◆ **What this task involves**: Wherever "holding" occurs in the entries, copy the line that holds it.

*** Opening of Data provided ***

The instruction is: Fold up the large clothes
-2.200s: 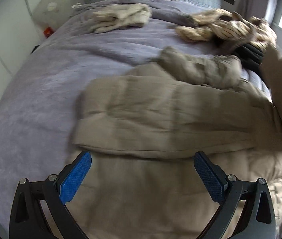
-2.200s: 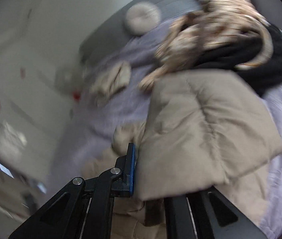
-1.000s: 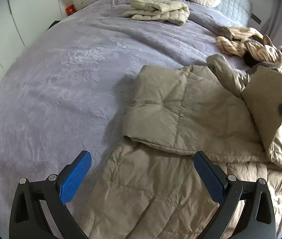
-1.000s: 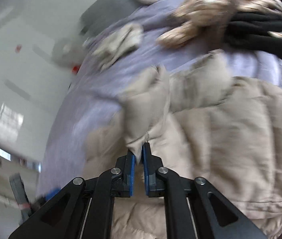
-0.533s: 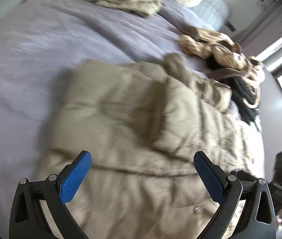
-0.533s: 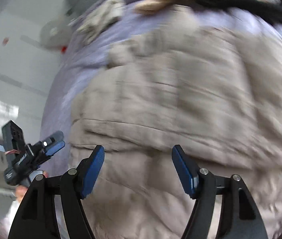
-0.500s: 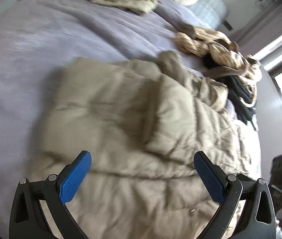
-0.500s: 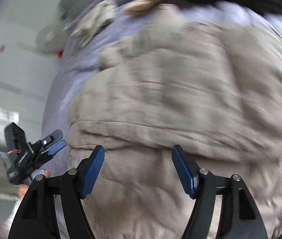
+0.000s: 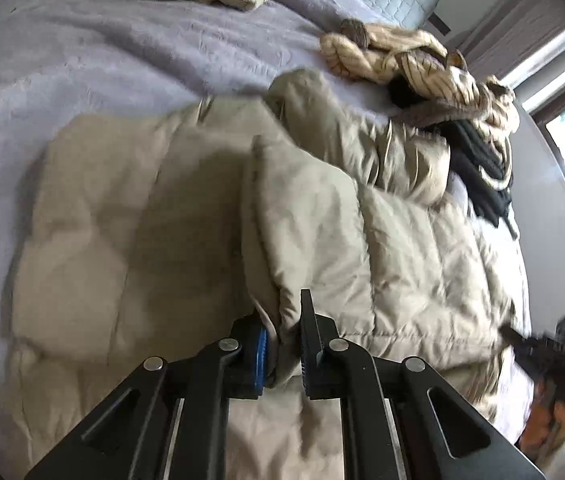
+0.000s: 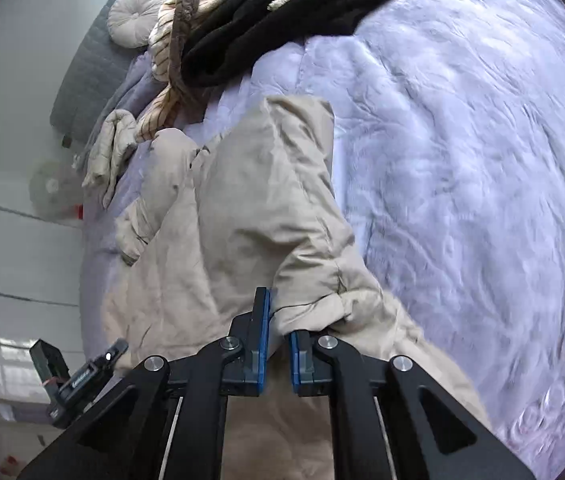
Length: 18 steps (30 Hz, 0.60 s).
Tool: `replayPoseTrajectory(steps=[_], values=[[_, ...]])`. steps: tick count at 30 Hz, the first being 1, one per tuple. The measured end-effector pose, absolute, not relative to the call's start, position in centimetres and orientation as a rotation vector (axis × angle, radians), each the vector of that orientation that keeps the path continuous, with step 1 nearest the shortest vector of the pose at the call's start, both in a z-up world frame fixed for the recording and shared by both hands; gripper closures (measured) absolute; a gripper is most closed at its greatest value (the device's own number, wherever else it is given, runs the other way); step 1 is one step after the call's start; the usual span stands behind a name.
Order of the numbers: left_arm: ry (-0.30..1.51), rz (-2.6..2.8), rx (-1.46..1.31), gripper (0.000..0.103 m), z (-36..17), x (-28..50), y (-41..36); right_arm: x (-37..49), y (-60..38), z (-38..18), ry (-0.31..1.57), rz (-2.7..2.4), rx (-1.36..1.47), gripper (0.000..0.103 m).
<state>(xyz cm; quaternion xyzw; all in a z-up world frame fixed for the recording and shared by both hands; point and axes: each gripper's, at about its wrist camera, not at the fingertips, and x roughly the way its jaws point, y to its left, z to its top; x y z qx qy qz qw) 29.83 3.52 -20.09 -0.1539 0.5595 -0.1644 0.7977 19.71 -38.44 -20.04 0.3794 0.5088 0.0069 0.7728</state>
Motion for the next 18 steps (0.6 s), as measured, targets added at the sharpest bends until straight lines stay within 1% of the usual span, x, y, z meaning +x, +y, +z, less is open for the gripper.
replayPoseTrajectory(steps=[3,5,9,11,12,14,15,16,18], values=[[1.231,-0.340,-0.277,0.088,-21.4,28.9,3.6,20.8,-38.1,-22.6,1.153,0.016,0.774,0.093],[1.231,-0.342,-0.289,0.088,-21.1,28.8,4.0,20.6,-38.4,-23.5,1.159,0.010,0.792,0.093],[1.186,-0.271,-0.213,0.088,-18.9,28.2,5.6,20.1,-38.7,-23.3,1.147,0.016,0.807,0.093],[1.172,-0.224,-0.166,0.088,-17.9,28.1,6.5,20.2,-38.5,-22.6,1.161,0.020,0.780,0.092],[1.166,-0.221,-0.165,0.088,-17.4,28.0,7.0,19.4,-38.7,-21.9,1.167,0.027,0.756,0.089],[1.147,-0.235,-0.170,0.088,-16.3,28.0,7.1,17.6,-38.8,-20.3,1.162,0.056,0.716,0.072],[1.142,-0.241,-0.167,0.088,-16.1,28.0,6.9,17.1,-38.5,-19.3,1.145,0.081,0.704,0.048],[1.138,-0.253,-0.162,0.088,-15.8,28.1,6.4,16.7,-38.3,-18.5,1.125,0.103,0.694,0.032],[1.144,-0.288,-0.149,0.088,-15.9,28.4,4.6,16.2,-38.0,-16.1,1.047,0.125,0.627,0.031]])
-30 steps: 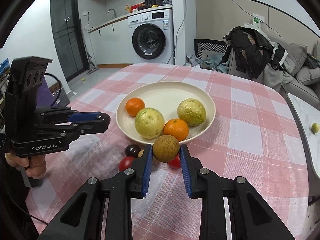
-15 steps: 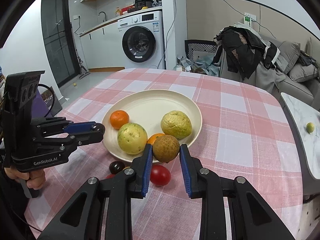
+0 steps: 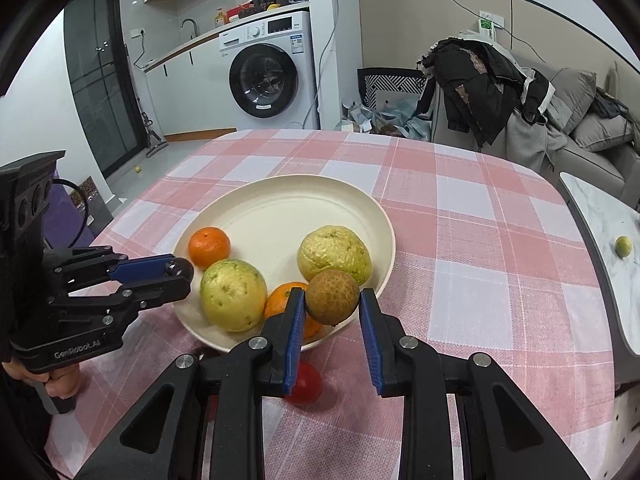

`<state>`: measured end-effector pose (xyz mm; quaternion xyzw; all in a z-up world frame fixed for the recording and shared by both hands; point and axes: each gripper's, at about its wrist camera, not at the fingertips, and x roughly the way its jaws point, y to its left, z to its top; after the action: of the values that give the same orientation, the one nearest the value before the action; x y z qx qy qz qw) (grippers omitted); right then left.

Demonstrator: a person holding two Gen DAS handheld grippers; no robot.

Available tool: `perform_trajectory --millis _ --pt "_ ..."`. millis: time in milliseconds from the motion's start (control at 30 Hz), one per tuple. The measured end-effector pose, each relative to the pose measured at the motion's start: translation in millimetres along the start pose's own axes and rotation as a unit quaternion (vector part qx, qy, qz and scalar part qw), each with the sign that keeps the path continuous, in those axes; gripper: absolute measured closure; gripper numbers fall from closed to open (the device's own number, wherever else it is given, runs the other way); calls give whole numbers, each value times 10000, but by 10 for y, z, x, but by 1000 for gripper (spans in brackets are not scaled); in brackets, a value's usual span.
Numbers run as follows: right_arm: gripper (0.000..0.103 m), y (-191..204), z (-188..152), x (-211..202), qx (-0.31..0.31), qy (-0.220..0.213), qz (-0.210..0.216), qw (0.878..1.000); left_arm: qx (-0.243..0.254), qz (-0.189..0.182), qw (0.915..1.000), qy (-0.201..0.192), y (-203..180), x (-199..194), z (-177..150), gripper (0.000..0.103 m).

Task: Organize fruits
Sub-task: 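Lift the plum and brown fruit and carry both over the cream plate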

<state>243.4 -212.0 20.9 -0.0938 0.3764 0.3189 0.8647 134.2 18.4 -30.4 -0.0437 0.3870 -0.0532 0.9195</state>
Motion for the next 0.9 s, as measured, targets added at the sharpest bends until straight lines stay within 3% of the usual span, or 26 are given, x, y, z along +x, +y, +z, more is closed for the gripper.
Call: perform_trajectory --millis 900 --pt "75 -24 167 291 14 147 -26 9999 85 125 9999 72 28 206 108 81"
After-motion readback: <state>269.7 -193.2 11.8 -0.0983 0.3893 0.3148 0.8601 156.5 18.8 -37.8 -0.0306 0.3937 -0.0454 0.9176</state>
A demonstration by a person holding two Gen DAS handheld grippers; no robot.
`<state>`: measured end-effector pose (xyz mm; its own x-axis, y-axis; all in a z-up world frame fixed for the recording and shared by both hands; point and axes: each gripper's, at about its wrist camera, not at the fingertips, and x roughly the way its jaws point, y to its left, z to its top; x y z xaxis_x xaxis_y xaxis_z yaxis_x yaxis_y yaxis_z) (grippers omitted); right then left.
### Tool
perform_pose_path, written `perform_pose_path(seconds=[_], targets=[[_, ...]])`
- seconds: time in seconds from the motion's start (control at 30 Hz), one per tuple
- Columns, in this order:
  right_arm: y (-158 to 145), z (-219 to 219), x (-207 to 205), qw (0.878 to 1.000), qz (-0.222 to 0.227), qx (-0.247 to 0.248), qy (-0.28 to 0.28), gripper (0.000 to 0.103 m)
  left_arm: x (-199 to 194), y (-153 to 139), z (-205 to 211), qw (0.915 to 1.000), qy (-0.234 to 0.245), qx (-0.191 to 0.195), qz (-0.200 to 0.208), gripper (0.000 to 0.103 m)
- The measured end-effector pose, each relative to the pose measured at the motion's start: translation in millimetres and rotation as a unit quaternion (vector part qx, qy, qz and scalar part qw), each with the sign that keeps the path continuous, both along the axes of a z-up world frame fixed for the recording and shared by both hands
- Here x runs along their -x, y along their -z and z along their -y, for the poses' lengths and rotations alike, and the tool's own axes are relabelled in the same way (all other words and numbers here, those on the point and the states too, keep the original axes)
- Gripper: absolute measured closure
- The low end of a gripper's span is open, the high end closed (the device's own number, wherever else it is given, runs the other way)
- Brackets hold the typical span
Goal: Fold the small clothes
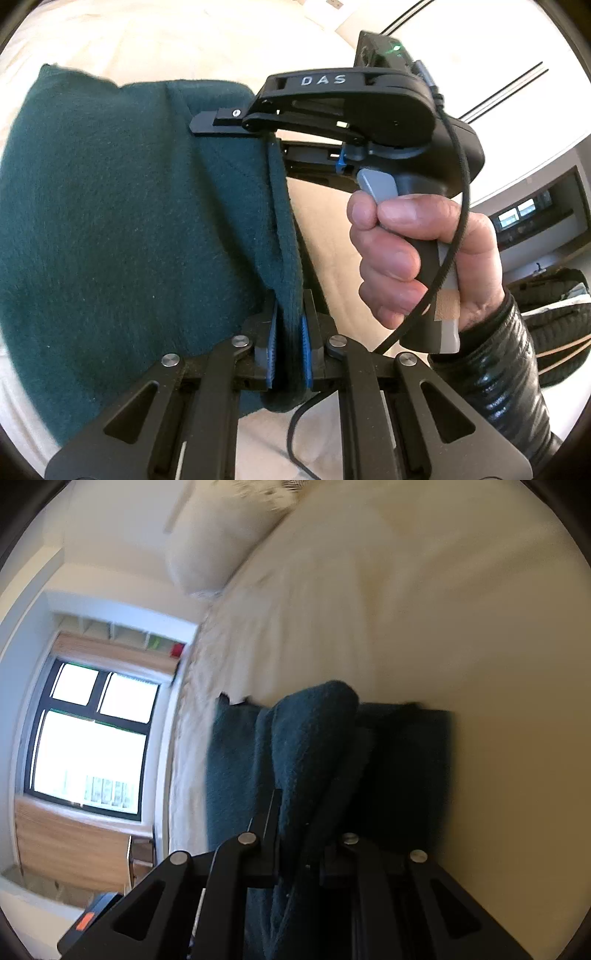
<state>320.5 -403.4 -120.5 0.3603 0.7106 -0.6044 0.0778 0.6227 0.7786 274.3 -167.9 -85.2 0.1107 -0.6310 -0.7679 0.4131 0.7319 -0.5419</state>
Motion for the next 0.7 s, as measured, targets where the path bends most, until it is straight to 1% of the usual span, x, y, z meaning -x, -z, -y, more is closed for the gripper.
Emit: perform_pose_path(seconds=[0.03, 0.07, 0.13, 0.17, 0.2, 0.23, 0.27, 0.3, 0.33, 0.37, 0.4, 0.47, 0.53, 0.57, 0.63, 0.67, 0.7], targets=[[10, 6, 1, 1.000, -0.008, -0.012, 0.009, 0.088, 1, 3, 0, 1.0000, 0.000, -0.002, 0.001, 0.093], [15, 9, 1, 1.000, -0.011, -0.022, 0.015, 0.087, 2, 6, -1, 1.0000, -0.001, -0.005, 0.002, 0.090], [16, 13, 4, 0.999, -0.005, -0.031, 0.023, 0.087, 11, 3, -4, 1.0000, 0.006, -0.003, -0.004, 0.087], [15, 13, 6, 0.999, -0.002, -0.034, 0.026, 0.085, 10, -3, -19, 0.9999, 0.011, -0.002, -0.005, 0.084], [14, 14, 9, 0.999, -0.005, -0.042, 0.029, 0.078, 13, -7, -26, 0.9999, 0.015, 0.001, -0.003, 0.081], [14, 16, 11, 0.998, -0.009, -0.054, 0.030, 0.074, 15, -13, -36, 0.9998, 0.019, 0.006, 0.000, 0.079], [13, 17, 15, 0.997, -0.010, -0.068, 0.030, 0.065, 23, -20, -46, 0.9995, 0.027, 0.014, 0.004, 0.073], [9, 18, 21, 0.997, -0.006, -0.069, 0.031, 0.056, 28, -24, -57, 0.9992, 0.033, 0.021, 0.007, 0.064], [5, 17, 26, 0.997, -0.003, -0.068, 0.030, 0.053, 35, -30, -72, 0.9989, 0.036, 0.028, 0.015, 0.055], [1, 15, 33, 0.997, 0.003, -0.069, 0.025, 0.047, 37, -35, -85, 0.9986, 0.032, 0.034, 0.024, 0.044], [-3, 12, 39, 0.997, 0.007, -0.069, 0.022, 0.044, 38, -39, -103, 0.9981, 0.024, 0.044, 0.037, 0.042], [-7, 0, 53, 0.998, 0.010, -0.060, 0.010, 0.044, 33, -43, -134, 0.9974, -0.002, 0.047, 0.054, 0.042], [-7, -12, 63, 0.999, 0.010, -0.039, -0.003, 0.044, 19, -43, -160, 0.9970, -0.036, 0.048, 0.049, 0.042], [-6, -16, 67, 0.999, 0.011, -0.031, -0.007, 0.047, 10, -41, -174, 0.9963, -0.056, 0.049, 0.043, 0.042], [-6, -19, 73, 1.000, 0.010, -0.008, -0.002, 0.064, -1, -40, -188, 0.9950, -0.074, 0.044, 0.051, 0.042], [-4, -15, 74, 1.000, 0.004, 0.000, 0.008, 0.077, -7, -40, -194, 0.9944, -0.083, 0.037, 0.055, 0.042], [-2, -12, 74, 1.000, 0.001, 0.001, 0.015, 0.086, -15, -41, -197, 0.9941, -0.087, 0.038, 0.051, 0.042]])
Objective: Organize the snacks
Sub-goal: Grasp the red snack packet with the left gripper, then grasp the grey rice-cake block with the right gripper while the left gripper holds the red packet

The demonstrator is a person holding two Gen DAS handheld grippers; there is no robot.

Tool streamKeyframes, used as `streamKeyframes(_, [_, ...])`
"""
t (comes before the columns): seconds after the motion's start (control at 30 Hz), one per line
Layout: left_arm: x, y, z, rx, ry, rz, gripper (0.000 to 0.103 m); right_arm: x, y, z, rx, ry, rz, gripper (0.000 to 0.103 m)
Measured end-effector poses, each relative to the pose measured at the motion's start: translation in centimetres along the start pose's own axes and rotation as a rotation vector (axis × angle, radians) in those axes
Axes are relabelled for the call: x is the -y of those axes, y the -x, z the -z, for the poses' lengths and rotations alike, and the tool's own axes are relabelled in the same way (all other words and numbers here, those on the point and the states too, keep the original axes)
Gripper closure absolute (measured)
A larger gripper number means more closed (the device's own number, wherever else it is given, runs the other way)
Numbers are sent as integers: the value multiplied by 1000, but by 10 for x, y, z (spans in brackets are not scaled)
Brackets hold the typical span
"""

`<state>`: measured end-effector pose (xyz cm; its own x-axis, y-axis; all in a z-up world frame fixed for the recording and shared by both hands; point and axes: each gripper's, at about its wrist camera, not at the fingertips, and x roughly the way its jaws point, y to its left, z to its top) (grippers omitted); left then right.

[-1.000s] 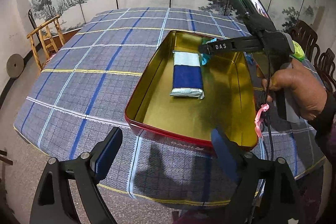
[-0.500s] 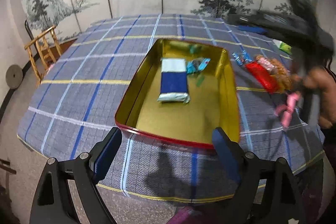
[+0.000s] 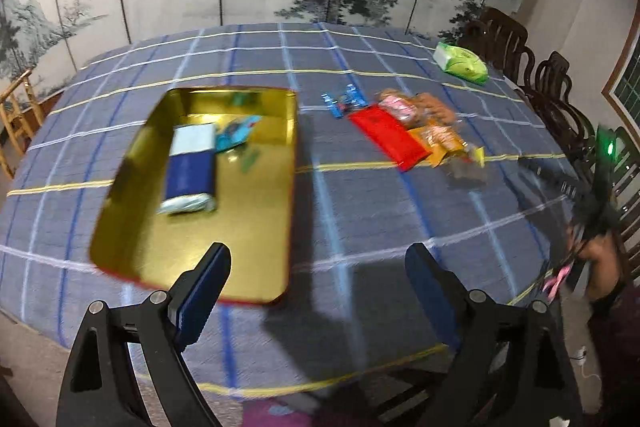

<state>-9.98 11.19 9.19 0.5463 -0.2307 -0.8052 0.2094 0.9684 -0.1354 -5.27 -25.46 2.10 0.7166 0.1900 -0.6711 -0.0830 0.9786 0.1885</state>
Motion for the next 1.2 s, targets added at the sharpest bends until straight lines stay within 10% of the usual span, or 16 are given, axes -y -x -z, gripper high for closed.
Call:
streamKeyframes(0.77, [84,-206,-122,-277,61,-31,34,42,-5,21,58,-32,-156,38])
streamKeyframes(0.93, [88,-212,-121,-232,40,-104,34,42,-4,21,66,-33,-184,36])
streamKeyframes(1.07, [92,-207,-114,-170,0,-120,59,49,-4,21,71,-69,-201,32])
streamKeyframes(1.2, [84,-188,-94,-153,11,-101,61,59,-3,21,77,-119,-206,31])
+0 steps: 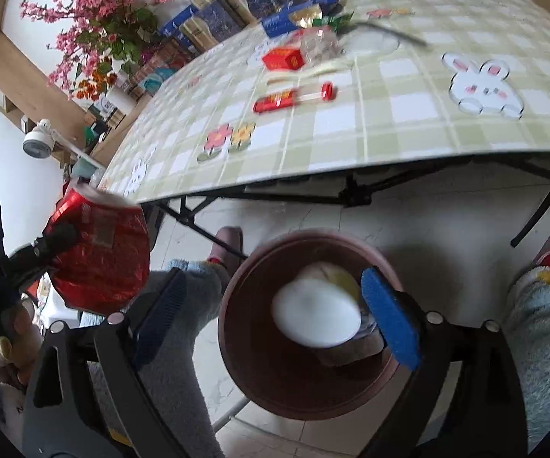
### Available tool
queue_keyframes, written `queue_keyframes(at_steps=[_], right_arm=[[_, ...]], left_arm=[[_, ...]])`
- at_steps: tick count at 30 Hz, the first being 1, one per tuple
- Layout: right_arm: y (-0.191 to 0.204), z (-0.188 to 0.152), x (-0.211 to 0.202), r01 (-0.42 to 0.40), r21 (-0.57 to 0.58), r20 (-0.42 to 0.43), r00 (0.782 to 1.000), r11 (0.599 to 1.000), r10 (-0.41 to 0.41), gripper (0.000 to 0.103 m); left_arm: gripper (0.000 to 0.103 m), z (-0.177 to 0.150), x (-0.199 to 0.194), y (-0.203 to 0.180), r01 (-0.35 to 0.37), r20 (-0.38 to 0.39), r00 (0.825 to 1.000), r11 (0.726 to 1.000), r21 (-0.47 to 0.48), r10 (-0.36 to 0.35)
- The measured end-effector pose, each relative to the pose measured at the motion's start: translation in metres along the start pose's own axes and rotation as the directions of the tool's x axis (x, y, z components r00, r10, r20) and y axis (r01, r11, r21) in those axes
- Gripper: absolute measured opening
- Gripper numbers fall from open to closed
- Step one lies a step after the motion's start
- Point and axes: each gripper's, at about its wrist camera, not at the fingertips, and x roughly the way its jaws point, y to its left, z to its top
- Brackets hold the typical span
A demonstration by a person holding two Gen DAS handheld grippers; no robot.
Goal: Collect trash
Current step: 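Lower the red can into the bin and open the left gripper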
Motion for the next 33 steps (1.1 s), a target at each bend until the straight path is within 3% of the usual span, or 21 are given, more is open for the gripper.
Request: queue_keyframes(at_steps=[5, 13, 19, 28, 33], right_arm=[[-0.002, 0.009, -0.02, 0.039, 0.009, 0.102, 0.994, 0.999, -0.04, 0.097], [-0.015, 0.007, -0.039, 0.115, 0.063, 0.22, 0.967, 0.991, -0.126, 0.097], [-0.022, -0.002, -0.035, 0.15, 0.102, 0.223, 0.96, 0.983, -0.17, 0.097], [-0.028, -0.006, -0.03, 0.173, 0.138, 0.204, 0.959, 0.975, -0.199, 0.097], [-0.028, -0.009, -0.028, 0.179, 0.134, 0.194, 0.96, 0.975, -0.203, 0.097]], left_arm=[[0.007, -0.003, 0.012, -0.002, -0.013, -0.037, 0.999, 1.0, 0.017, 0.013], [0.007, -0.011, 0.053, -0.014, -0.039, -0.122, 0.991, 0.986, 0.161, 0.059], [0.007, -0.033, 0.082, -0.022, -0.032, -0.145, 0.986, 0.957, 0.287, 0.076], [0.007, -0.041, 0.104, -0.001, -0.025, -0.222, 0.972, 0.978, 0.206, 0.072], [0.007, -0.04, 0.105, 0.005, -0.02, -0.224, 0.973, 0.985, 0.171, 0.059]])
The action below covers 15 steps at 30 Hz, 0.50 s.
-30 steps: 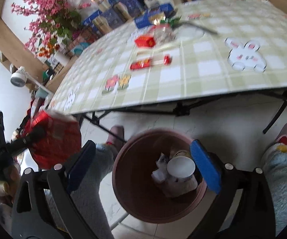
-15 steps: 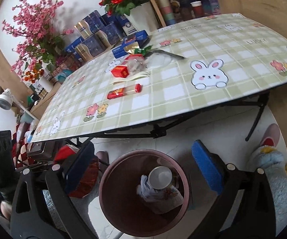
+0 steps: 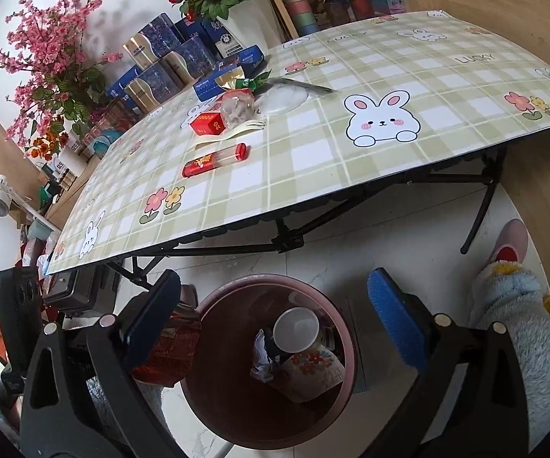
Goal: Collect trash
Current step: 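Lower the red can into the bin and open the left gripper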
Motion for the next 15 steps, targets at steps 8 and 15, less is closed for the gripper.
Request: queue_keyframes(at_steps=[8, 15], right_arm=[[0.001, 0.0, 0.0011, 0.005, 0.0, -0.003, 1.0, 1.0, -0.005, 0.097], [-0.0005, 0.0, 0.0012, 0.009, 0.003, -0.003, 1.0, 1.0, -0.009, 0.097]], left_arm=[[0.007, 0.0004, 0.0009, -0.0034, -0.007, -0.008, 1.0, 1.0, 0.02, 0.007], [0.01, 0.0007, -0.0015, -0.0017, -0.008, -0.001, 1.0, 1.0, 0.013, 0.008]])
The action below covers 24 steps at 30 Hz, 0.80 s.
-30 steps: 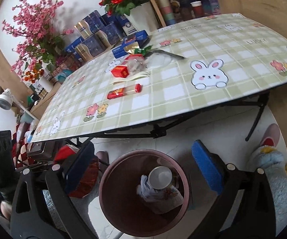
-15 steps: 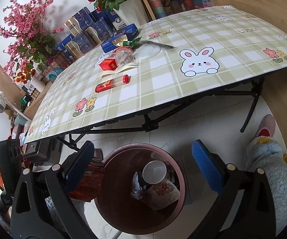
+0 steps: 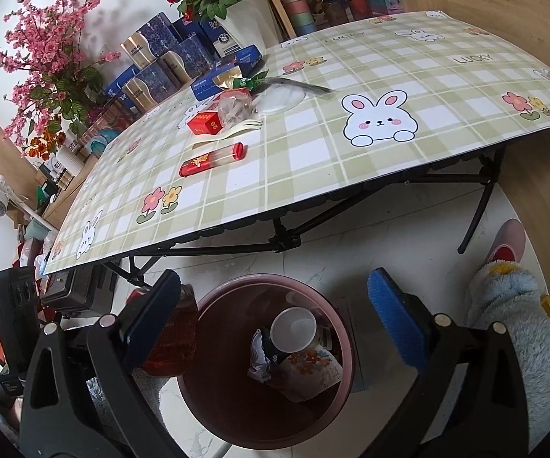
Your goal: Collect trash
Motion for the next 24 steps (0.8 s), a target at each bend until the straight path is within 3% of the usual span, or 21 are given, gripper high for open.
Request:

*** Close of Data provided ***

◆ **Solution to the problem**:
Demonstrator: a person holding two Gen DAS handheld grippers; no robot.
A demonstration by a person holding two Gen DAS handheld grippers; no robot.
The demonstrator is a person holding two Gen DAS handheld grippers; there is no robot.
A demonstration by a person holding two Gen DAS handheld grippers; no robot.

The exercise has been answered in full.